• **Exercise**:
The whole listing below must be repeated exactly.

• **Provided data**:
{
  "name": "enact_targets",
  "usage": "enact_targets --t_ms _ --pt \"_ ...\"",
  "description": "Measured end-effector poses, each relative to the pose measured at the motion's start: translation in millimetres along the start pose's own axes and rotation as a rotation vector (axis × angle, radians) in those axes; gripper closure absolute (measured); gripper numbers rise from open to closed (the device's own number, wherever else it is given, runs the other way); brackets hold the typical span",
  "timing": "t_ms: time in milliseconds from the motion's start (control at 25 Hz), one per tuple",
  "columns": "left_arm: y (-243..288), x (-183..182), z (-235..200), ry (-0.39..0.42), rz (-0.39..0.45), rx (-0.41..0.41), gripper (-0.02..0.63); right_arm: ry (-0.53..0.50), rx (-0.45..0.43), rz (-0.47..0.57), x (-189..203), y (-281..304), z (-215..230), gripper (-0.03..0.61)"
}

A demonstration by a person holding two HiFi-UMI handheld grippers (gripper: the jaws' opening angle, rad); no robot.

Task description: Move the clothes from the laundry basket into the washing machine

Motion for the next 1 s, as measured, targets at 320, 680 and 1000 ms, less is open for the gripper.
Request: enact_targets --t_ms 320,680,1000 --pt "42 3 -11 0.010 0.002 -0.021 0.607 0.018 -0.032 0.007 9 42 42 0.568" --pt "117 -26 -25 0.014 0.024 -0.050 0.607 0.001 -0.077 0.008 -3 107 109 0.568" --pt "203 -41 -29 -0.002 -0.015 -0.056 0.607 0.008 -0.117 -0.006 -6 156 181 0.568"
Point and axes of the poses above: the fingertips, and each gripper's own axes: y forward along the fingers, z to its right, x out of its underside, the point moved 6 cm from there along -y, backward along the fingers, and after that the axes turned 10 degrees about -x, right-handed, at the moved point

• **Task solution**:
{
  "name": "enact_targets",
  "usage": "enact_targets --t_ms _ --pt \"_ ...\"",
  "description": "Measured end-effector poses, each relative to the pose measured at the motion's start: translation in millimetres along the start pose's own axes and rotation as a rotation vector (axis × angle, radians) in those axes; gripper closure absolute (measured); gripper numbers rise from open to closed (the device's own number, wherever else it is given, runs the other way); brackets hold the typical span",
  "timing": "t_ms: time in milliseconds from the motion's start (control at 25 Hz), one per tuple",
  "columns": "left_arm: y (-243..288), x (-183..182), z (-235..200), ry (-0.39..0.42), rz (-0.39..0.45), rx (-0.41..0.41), gripper (-0.02..0.63); right_arm: ry (-0.53..0.50), rx (-0.45..0.43), rz (-0.47..0.57), x (-189..203), y (-281..304), z (-215..230), gripper (-0.03..0.61)"
}

A demonstration by a person holding two HiFi-UMI handheld grippers (gripper: the jaws' opening angle, rad); no robot.

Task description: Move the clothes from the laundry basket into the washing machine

Motion for the next 1 s, as measured, targets at 320, 680 and 1000 ms, less is open for the gripper.
Request: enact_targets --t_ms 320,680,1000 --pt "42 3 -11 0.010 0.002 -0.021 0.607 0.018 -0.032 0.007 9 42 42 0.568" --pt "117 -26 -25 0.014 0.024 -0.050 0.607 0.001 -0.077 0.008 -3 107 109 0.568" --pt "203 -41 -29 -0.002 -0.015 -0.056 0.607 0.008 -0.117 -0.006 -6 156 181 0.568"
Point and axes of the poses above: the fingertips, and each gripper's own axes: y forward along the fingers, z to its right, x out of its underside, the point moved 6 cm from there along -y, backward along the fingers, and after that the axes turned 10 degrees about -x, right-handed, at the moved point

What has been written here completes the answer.